In 1937, the warehouse was bought by Sorocabana and worked until mid-1960s, when part of it was transferred to the General Warehouses Company of the State of São Paulo (CAGESP) and another part was given back to ICESP, being renamed Regulator Warehouse No. 27, with 16913 m2. In 1969, the warehouse was returned to CESP, which demolishes it, rebuilding in its place two warehouses with a total area of 29716 m2, and its rail branches were deactivated.
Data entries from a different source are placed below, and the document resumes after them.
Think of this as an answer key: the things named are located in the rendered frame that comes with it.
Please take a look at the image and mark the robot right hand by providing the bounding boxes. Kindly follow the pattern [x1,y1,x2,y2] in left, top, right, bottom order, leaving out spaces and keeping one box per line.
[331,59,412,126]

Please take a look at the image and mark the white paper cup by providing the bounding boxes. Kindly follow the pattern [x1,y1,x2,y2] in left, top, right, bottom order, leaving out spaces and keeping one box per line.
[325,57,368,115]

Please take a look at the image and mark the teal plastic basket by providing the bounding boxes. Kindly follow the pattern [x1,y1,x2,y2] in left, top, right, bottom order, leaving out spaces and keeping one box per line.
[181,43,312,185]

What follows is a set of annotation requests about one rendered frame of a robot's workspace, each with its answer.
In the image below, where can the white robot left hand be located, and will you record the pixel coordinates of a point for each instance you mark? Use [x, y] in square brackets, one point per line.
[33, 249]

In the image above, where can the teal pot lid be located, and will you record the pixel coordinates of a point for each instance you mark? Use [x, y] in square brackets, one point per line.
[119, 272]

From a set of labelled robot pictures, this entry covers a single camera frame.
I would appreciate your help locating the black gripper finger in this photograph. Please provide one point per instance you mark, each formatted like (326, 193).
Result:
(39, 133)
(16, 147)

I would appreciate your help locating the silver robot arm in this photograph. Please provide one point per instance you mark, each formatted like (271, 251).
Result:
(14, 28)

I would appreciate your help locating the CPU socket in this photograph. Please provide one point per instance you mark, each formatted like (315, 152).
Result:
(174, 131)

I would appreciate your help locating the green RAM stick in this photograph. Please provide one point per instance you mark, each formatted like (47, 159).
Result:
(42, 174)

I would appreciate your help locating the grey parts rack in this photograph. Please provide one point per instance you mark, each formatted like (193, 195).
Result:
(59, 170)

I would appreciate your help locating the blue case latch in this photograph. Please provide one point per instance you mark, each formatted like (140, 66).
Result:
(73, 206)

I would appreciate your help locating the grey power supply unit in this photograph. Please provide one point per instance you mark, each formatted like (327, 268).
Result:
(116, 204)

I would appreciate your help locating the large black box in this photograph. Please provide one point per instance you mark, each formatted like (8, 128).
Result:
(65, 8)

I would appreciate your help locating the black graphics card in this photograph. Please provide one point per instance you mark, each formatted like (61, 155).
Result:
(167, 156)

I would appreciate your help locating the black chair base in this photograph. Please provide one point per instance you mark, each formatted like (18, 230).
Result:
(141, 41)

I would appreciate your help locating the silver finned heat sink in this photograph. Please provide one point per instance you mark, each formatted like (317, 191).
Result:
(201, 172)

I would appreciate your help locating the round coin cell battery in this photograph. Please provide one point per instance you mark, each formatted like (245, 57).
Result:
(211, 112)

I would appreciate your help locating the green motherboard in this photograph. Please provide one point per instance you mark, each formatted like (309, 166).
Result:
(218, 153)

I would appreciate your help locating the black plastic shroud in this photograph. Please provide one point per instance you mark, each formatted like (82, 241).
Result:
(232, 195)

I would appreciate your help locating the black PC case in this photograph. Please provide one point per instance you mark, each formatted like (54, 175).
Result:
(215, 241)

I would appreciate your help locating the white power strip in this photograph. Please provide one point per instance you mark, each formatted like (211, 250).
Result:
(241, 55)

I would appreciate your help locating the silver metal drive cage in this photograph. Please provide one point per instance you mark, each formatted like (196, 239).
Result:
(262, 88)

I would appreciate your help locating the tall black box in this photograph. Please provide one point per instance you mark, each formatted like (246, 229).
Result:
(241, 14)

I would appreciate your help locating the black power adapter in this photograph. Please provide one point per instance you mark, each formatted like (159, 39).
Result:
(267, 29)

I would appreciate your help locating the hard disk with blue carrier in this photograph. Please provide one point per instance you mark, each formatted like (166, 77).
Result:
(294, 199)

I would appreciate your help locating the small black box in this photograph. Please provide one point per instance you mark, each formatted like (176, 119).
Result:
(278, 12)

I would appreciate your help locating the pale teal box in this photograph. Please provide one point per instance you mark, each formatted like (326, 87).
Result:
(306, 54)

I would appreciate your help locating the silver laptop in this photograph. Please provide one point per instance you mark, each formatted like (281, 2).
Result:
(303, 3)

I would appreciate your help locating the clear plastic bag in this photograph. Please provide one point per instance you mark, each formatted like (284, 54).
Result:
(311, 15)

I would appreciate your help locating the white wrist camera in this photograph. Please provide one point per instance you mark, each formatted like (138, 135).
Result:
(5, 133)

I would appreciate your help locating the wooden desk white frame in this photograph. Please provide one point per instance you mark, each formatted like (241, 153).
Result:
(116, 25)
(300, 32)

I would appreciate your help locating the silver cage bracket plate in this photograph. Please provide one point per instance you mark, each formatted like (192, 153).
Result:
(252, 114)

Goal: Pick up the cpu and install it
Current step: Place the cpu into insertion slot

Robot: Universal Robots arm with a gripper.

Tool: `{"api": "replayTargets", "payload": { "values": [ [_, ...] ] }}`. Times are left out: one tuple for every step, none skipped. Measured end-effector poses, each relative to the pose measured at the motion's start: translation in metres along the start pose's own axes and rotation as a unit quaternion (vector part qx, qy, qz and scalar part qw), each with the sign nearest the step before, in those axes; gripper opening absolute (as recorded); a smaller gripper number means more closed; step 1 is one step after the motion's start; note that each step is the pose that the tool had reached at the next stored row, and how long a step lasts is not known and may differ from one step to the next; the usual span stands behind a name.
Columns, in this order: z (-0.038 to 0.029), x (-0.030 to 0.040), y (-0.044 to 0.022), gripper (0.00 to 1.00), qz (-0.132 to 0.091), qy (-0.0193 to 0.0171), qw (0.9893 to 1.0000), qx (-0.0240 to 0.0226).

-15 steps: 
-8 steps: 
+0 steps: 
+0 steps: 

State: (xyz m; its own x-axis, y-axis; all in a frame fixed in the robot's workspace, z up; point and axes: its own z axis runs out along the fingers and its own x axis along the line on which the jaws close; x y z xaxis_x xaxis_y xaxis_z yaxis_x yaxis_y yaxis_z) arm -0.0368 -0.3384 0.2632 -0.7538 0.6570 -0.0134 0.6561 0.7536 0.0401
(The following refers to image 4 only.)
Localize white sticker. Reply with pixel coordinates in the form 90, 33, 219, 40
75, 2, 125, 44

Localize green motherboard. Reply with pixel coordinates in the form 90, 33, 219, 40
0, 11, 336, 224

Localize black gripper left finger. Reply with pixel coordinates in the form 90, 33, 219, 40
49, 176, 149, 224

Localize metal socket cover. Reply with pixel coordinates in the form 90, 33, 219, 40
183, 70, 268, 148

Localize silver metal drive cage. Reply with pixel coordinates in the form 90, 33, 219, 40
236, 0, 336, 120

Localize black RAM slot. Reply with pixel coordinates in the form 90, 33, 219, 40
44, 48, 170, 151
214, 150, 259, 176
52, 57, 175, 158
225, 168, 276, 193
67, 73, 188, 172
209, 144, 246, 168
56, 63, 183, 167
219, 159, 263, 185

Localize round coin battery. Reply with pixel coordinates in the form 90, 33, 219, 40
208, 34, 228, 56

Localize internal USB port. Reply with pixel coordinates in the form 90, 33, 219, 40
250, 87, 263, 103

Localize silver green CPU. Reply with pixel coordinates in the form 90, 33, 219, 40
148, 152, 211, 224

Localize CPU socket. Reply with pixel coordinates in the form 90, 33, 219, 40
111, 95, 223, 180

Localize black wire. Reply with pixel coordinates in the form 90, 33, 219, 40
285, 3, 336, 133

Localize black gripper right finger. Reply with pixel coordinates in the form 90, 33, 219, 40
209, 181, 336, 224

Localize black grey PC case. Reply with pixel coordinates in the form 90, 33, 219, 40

With the construction of Jurubatuba Branch (current CPTM Line 9-Emerald) in 1957, it was, for a time, the initial station of the branch. Besides the passengers movement growth boarding and leaving in the post of Km 11, it was promoted to the category of a stop, renamed Imperatriz Leopoldina. Until 1962, the station access had precarious pavimentation, obligating the prefecture to fix it in that year. After a commuter riot, angry with a failure, the stop was destroyed and Sorocabana was obligated to improve its installations, being reopened in 1966. In 1977, a bidding for the FEPASA stations remodeling was published, and Imperatriz Leopoldina was promoted to the category of station, being reopened on 25 January 1979.

===Projects===
When projected by the consortium Engevix/Sofrerail in 1973, the building of Imperatriz Leopoldina station aimed to attend the demand of a region with industrial zone. In the 1990s, many industries left Vila Leopoldina and its hangars were demolished and replaced by residential condominiums. In 2004, CPTM hired a new project for the station, won by the companies EGT Engenharia Ltda. and Copen Engenharia Ltda, by the cost of R$ 567,693.00 (US$ ). In June 2007, the project was presented in public audiences, almost reaching the deadline for the beginning of the construction, but it never began.